Opinion
November 23, 1998
Appeal from the Supreme Court, Kings County (Douglass, J.).
Ordered that the judgment is affirmed.
Contrary to the defendant's contention, the showup identification procedure, at which he was identified by one of the complainants, was reasonable and was not impermissibly suggestive as it was conducted in close temporal and spatial proximity to the crime ( see, People v. Duuvon, 77 N.Y.2d 541; People v. Riley, 70 N.Y.2d 523; People v. Love, 57 N.Y.2d 1023; People v. Brnja, 50 N.Y.2d 366). The contention that the complainant may have been improperly influenced at the time of the identification is purely speculative ( see, People v. Chipp, 75 N.Y.2d 327, affd 498 U.S. 833; People v. Mitchell, 185 A.D.2d 249).
Any error in the failure to preclude the identification testimony of another complainant because of the People's withdrawal of their notice pursuant to CPL 710.30 was harmless in light of other overwhelming evidence of the defendant's guilt ( see, People v. Bradshaw, 232 A.D.2d 499; People v. Bradshaw, 223 A.D.2d 651; People v.

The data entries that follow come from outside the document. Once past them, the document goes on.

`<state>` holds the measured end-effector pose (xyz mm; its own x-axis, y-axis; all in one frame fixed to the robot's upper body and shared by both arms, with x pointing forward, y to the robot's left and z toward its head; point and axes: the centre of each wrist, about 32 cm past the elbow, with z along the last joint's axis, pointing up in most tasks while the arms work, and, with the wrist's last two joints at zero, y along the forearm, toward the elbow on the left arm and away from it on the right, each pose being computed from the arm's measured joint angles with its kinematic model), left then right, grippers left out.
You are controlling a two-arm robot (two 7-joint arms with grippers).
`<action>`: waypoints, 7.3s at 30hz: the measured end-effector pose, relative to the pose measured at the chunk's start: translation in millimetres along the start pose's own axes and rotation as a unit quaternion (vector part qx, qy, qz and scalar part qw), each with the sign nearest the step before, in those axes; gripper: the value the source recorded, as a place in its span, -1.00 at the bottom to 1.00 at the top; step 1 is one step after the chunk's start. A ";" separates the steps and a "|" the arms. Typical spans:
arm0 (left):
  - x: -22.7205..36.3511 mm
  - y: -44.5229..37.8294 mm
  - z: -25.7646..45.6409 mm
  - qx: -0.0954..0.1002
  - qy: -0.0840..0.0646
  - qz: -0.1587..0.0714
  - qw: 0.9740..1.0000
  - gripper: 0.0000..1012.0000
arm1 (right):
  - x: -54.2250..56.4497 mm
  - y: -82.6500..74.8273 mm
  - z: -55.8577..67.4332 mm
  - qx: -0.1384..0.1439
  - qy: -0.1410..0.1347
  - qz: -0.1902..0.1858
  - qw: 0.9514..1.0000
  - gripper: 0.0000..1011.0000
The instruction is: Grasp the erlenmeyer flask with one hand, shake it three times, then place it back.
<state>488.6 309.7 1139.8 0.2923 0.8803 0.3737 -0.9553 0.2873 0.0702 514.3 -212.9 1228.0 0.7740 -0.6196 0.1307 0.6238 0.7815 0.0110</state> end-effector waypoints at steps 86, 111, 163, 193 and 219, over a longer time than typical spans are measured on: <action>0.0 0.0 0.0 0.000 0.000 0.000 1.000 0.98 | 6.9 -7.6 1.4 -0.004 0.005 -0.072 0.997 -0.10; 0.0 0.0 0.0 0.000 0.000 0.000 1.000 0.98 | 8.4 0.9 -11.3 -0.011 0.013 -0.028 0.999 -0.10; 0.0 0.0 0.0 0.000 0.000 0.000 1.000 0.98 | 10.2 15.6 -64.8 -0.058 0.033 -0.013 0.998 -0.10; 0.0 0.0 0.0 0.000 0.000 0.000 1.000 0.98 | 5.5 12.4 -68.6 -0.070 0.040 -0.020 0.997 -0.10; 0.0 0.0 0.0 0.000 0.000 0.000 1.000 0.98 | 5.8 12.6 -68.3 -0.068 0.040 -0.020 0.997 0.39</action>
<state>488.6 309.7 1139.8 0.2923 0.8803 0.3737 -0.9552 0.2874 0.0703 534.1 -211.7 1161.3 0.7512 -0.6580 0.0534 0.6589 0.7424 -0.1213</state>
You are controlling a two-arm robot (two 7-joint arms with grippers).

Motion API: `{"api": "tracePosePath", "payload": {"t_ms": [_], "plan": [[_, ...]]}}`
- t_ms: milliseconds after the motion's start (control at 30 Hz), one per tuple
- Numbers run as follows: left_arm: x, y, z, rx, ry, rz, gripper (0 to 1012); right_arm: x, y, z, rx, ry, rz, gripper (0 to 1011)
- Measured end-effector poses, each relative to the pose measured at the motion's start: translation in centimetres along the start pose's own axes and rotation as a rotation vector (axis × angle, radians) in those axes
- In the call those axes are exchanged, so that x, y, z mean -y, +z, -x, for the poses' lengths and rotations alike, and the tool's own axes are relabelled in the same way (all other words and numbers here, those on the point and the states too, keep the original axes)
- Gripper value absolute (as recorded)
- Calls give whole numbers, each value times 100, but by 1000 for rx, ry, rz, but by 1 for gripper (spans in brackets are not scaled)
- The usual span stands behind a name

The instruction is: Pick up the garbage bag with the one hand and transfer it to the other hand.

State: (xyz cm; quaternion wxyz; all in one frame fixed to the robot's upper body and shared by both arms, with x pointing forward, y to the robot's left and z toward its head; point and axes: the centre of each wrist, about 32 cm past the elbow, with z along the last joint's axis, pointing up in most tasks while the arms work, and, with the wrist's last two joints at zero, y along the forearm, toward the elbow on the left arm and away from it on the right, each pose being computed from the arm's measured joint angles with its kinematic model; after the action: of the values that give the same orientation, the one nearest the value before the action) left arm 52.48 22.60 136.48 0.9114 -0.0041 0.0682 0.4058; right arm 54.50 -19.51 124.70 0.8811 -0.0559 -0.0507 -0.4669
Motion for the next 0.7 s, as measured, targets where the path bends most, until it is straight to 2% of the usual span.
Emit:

Reed, 154 A.D.2d 629), including the fact that the defendant was spotted by the police in the stolen Jeep minutes after and a few miles away from the incident, that he attempted to escape from the police both in the Jeep and later on foot, and that at the time he was apprehended he was in possession of a silver gun described by both complainants, and two clips of ammunition.
O'Brien, J. P., Florio, McGinity and Luciano, JJ., concur.